**What this task involves**
The following data has a line with "(162, 185): 36.0, -11.3, 23.7" and a line with "(338, 65): -21.1, 7.6, 9.8". Write out exactly those lines and all the lines between them.

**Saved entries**
..........
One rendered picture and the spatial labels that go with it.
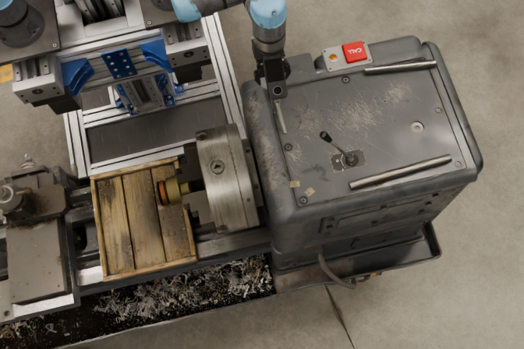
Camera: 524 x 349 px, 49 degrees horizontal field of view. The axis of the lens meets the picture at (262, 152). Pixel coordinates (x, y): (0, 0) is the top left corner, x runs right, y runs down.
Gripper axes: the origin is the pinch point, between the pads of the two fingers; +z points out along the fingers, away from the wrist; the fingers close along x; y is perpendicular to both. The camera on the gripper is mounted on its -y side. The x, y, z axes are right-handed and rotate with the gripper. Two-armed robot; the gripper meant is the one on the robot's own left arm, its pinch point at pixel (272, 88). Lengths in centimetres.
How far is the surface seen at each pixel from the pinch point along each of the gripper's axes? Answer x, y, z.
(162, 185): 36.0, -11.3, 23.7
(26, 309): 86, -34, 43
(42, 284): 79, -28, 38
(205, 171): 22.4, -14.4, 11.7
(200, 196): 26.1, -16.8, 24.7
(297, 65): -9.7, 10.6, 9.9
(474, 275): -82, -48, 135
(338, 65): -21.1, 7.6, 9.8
..........
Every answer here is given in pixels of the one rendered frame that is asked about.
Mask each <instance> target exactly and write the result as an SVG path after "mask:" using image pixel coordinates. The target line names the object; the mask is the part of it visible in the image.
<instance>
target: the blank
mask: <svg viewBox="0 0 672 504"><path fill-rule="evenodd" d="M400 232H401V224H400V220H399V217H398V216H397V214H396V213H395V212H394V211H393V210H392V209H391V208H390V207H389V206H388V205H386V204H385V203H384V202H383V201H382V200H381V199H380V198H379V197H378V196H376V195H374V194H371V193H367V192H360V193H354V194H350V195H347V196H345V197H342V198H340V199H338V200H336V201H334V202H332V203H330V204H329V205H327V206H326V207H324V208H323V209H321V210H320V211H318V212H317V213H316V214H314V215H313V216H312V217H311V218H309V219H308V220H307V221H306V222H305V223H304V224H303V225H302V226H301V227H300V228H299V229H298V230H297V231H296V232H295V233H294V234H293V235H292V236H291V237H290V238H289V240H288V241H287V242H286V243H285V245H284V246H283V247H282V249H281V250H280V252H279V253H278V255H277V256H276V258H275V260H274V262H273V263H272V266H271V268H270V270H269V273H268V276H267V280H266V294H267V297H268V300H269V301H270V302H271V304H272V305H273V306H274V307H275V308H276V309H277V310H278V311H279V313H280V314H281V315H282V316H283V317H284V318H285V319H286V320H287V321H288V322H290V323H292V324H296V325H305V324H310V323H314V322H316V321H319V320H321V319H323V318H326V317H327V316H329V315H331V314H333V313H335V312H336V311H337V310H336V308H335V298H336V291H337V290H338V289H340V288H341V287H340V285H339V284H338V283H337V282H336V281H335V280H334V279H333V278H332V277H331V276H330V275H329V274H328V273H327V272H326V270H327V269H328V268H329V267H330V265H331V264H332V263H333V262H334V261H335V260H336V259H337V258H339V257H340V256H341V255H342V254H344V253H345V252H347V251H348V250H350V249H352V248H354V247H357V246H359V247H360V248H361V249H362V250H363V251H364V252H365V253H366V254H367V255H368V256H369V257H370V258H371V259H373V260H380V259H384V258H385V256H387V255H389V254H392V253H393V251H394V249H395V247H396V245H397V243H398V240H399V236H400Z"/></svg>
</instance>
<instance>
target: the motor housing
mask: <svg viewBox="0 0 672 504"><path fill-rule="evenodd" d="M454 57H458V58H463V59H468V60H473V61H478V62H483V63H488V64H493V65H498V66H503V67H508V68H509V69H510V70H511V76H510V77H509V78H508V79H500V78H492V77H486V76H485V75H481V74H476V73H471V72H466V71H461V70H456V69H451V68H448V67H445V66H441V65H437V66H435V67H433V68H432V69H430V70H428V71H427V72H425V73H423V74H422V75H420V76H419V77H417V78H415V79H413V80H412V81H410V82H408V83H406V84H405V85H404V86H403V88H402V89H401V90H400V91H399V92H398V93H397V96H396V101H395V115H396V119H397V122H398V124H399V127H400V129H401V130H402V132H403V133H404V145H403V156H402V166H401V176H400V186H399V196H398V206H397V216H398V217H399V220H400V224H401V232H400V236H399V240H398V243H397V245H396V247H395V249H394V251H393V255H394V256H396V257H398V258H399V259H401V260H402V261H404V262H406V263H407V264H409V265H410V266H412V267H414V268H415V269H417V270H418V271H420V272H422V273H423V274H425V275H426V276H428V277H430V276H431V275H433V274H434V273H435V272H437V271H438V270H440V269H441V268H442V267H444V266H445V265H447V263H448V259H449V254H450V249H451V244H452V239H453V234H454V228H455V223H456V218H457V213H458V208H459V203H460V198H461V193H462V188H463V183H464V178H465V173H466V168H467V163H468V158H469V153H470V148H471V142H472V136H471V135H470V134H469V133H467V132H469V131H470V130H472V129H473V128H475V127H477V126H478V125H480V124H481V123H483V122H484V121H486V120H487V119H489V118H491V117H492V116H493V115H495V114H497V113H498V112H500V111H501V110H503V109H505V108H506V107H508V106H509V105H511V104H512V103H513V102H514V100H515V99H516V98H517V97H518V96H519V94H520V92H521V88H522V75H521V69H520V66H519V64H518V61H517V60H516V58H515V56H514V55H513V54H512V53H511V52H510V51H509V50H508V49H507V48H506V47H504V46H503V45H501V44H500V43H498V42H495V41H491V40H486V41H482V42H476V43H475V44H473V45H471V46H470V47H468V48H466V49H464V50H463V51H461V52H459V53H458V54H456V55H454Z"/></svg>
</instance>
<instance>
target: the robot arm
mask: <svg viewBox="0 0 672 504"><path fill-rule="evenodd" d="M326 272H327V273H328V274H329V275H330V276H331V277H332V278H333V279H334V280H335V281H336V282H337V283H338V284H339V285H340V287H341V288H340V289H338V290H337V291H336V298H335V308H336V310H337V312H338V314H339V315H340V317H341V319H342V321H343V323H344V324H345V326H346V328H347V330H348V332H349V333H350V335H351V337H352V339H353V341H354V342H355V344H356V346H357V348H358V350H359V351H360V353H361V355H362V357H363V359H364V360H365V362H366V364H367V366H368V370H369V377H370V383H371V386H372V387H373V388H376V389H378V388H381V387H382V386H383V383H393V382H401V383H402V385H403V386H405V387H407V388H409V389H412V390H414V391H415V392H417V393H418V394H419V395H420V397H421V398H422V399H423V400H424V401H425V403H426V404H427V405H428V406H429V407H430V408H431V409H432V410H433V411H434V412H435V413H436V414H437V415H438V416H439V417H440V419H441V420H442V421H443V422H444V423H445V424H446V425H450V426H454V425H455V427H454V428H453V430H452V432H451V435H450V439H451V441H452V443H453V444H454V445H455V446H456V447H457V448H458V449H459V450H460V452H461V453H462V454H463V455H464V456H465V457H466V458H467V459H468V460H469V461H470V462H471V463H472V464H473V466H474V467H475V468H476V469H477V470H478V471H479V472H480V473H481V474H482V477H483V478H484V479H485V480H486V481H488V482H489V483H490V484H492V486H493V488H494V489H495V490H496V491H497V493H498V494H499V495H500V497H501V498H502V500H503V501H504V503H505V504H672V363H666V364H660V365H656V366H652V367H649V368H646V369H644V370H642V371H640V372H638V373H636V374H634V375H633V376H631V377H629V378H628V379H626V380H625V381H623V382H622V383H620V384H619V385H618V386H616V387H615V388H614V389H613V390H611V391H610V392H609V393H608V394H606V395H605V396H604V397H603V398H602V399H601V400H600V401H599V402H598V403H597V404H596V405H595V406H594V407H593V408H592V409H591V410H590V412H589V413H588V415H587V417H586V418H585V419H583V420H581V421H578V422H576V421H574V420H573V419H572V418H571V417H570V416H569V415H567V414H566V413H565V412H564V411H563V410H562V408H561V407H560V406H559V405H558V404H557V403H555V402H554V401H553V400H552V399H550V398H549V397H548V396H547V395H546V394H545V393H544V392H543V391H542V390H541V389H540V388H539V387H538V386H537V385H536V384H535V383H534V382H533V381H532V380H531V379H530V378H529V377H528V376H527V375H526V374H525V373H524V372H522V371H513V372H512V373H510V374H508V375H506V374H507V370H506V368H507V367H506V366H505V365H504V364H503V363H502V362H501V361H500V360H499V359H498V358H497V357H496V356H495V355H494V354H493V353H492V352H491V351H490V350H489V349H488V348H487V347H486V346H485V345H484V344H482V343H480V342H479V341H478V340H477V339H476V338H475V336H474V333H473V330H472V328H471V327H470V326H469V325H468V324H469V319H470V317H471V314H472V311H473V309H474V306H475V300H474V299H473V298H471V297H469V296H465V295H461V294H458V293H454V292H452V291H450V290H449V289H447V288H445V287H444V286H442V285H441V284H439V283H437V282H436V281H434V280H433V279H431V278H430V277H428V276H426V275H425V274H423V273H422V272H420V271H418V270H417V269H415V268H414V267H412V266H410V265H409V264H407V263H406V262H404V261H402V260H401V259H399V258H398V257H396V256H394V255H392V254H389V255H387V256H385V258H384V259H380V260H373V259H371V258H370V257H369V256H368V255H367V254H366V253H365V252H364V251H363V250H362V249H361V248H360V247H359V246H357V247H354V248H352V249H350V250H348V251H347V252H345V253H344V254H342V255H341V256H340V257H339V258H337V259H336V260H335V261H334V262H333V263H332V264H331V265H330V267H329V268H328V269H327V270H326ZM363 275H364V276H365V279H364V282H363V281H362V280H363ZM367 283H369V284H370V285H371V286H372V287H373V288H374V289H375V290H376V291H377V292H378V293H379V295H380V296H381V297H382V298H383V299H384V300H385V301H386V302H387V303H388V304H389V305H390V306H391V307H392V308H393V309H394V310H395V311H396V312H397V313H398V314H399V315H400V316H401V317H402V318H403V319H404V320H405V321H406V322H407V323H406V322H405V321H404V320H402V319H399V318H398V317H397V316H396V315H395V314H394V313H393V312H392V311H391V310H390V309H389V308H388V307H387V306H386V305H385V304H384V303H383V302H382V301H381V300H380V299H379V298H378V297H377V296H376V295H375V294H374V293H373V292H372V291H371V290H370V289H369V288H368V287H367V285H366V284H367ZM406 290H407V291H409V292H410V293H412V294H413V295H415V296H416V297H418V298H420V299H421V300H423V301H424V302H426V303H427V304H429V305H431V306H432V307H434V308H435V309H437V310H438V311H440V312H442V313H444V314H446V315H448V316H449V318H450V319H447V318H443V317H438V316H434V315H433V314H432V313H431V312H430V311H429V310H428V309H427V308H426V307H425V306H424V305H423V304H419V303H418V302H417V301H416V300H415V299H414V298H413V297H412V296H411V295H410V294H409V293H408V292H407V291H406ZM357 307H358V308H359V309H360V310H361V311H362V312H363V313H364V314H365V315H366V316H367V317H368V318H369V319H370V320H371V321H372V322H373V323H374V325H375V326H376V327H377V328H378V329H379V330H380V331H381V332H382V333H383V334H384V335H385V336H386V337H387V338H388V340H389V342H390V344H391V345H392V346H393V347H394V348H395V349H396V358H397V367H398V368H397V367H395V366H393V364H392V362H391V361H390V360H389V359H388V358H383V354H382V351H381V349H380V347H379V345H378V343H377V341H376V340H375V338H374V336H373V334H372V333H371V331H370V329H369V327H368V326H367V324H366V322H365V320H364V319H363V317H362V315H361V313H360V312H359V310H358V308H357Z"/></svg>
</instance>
..........
**Solution for this exercise**
(162, 185): 36.0, -11.3, 23.7
(26, 309): 86, -34, 43
(42, 284): 79, -28, 38
(205, 171): 22.4, -14.4, 11.7
(200, 196): 26.1, -16.8, 24.7
(297, 65): -9.7, 10.6, 9.9
(474, 275): -82, -48, 135
(338, 65): -21.1, 7.6, 9.8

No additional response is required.